**What you will do:** Return the following lines and nothing else: the one holding "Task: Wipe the" and all those after it in the records below, unchanged, minus any pictures.

Records excerpted from a collection
====================
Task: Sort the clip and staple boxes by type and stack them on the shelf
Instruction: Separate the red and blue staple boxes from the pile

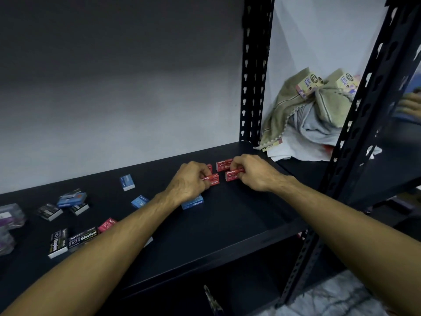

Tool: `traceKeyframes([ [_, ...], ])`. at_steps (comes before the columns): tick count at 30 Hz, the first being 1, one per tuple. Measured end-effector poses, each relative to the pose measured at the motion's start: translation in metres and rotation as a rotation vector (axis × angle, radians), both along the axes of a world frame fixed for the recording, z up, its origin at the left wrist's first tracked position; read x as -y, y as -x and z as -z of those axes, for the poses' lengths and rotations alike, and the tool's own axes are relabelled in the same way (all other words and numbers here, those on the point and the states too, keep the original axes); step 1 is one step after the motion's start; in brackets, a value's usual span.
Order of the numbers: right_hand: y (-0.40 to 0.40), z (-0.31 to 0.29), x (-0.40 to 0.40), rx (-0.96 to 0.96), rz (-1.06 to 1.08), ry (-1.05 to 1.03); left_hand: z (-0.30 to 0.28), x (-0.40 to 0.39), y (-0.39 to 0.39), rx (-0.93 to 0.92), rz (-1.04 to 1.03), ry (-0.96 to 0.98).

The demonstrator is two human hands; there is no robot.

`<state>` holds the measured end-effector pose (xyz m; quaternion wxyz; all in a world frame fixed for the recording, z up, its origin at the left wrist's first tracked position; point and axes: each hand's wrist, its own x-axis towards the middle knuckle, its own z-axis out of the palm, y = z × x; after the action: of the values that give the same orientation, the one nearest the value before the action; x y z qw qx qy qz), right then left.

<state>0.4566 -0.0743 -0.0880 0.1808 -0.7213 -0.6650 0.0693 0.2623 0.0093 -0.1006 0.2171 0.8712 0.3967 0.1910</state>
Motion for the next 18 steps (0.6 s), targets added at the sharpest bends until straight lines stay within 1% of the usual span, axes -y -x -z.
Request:
traceKeyframes([
  [11, -0.007, 0.011, -0.008, -0.078, -0.040, -0.022, 0.003, -0.004, 0.000, -0.011, 0.001, -0.003],
  [18, -0.009, 0.017, -0.009, -0.079, -0.044, -0.060, 0.005, -0.004, 0.001, -0.002, -0.008, -0.014],
])
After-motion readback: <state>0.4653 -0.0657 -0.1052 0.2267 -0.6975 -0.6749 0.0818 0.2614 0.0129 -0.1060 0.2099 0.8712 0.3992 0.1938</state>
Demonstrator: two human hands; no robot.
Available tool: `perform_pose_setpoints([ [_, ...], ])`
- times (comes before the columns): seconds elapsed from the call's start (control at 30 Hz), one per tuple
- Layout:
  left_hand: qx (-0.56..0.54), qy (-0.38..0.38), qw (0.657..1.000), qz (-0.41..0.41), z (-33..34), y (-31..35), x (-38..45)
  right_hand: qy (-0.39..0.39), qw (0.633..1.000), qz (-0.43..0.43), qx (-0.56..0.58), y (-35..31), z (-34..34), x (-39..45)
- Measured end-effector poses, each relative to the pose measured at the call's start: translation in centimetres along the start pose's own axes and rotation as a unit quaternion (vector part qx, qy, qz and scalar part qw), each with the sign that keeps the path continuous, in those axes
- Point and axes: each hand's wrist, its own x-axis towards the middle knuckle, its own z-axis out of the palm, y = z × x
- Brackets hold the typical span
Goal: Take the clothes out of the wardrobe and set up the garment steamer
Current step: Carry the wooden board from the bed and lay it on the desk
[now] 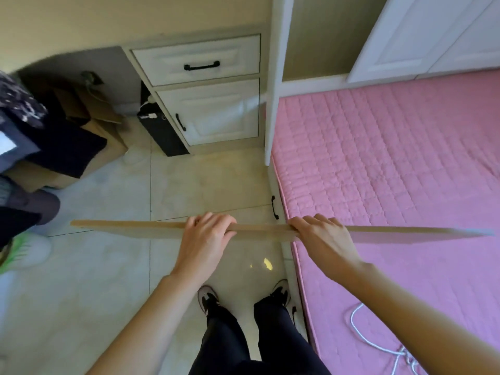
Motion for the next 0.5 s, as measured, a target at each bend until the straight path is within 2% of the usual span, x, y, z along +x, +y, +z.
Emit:
perform_pose_setpoints([
  [0.3, -0.020, 0.059, 0.996, -0.063, -7.9, -9.1, -9.7, -0.008, 0.997, -0.065, 0.045, -14.3, -3.3, 1.5],
  [0.5, -0.029, 0.072, 0.992, -0.101, -11.7, -16.1, -14.0, -0.017, 0.994, -0.094, 0.044, -22.9, -4.2, 4.1],
])
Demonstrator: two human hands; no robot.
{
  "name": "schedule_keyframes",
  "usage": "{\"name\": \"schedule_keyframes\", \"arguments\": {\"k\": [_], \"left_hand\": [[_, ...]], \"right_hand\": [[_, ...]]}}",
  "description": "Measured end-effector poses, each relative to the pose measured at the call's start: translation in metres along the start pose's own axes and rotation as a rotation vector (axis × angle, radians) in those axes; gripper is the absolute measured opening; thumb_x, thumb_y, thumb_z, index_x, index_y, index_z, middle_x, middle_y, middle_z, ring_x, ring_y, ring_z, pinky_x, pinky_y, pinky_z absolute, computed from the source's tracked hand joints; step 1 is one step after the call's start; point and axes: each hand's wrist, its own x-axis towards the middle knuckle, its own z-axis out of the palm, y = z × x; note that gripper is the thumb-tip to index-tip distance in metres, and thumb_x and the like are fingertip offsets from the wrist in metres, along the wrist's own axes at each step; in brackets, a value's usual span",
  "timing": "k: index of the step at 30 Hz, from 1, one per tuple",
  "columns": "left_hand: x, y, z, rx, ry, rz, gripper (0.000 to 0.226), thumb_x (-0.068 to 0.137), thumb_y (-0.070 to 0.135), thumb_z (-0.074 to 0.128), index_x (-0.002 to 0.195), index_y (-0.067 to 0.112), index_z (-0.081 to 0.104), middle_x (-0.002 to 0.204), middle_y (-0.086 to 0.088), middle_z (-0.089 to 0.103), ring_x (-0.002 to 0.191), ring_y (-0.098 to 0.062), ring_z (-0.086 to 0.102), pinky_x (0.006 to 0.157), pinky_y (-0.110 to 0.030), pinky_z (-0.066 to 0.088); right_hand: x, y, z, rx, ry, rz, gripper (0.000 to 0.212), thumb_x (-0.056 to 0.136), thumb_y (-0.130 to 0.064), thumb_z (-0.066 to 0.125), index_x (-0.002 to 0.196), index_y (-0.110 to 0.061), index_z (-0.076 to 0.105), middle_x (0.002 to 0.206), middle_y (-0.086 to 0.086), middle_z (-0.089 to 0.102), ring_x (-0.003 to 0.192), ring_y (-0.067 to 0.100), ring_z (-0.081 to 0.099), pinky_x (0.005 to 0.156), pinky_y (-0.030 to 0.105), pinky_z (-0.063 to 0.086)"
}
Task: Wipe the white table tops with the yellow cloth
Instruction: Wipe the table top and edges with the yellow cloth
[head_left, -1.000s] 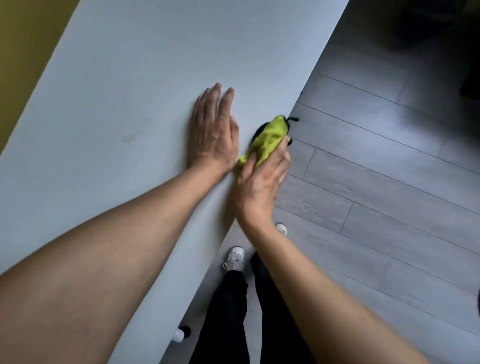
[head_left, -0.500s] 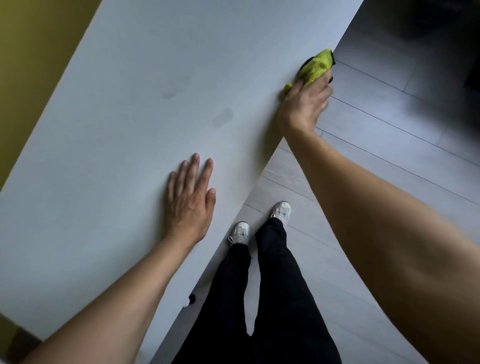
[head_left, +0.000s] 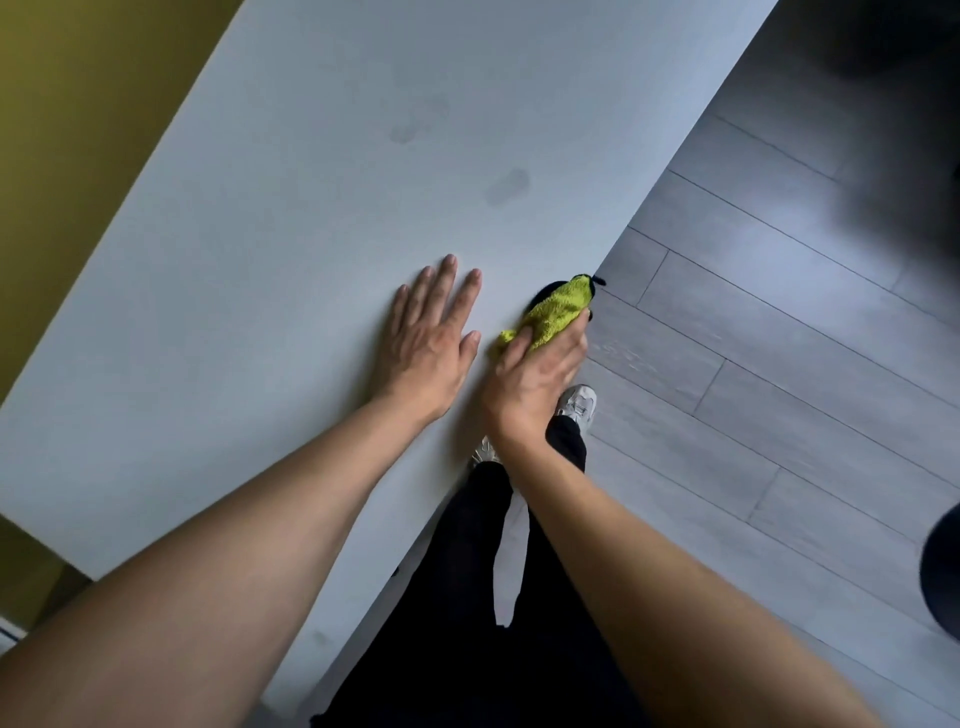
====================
**Output for this exercise:**
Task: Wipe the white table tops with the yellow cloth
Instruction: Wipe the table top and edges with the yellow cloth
[head_left, -1.000s] 
[head_left, -0.500s] 
[head_left, +0.000s] 

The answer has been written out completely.